→ Task
All of the data should be restated word for word, with the pictures omitted.

#####

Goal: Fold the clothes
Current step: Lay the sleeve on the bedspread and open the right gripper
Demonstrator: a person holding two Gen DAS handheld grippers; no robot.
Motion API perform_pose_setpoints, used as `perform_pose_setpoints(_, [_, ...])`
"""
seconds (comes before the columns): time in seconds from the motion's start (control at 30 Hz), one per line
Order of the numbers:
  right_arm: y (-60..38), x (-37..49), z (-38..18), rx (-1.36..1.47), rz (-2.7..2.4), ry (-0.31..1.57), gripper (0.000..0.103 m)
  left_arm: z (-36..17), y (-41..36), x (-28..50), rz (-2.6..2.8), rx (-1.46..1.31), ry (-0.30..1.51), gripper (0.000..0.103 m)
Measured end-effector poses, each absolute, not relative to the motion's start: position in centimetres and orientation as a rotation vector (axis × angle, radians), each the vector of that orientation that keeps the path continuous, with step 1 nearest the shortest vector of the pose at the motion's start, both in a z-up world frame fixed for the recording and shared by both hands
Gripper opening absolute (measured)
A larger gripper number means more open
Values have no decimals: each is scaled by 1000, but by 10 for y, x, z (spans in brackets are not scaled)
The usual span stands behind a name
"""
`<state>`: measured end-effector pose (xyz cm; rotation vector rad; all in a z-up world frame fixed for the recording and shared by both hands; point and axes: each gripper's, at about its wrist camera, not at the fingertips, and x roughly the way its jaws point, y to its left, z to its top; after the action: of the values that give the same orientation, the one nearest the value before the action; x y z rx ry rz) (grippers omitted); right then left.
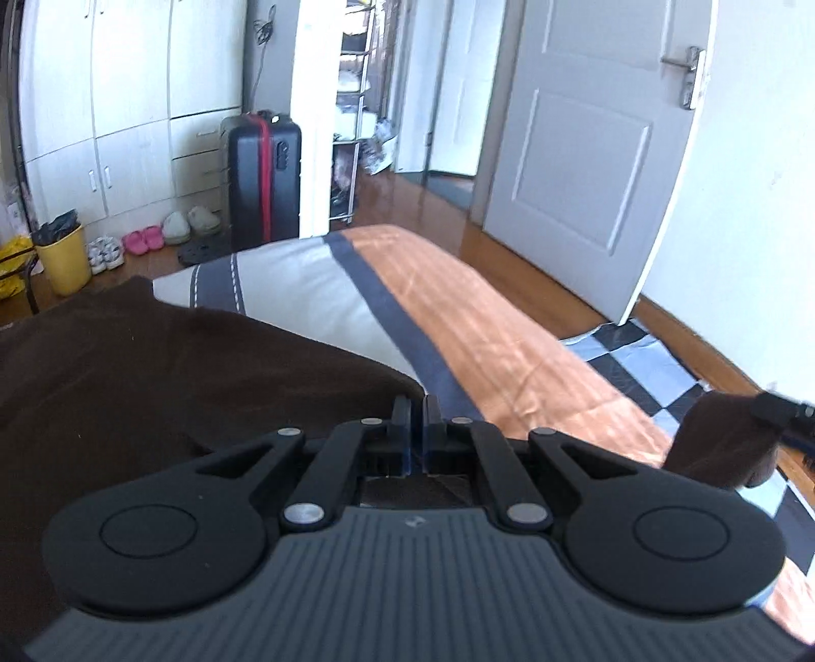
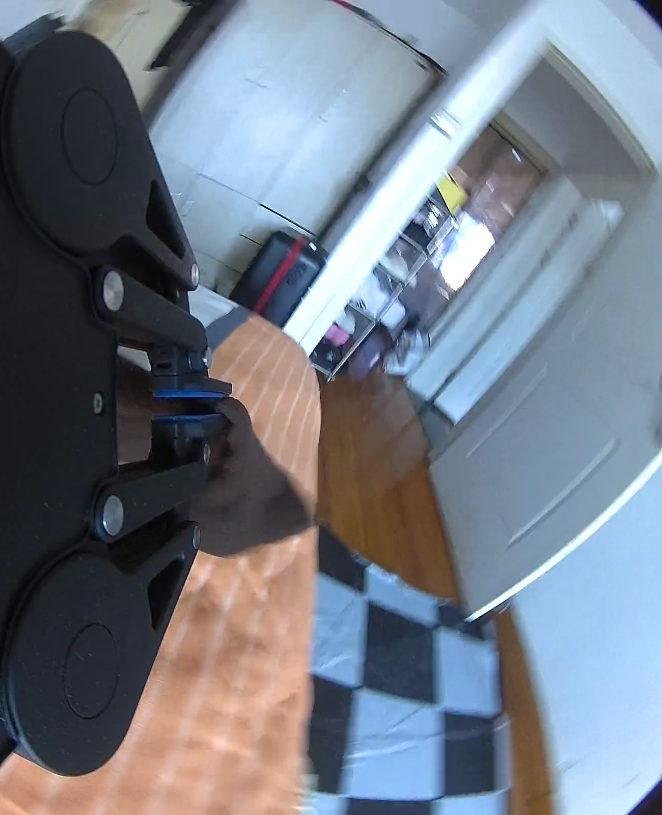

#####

→ Answer section
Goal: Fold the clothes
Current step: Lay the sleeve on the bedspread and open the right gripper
Demonstrator: a person holding two Gen DAS handheld grippers; no robot.
Motion API perform_pose_setpoints, used as `perform_pose_setpoints(_, [_, ...])`
"""
seconds (comes before the columns): time in seconds from the motion's start (control at 30 Hz), one per line
Order of the numbers:
  right_arm: y (-60..38), x (-37..49), z (-38..18), rx (-1.36..1.47), rz (-2.7..2.4), ry (-0.31..1.57), gripper (0.000..0.103 m)
  left_arm: z (-36..17), y (-41..36), x (-28..50), rz (-2.6..2.8), rx (-1.46..1.31), ry (-0.30..1.51), gripper (0.000..0.103 m)
Measured end-effector poses, each absolute, not relative to the motion's start: position in centimetres and orientation as a rotation vector (axis × angle, radians), each the vector of that orientation that keeps the path continuous, with step 1 nearest the shortest vector of the pose at the motion's start, both in a z-up world frame fixed for the recording and shared by both hands
Gripper opening absolute (measured)
A larger gripper number means more open
Values have no decimals: each is scaled by 1000, but by 10 for y, x, z (spans in brackets are not scaled)
The usual span stands behind a name
"""
`<state>`: measured end-effector pose (xyz cm; rotation vector rad; all in a z-up world frame fixed for the recording and shared by both hands; point and axes: each gripper's, at about its wrist camera, not at the fingertips, and x roughly the way its jaws point, y to its left, z to its top; after the action: of the values that give the same orientation, the one nearest the value before the action; x y z rx ry rz) (grippers omitted); right then left.

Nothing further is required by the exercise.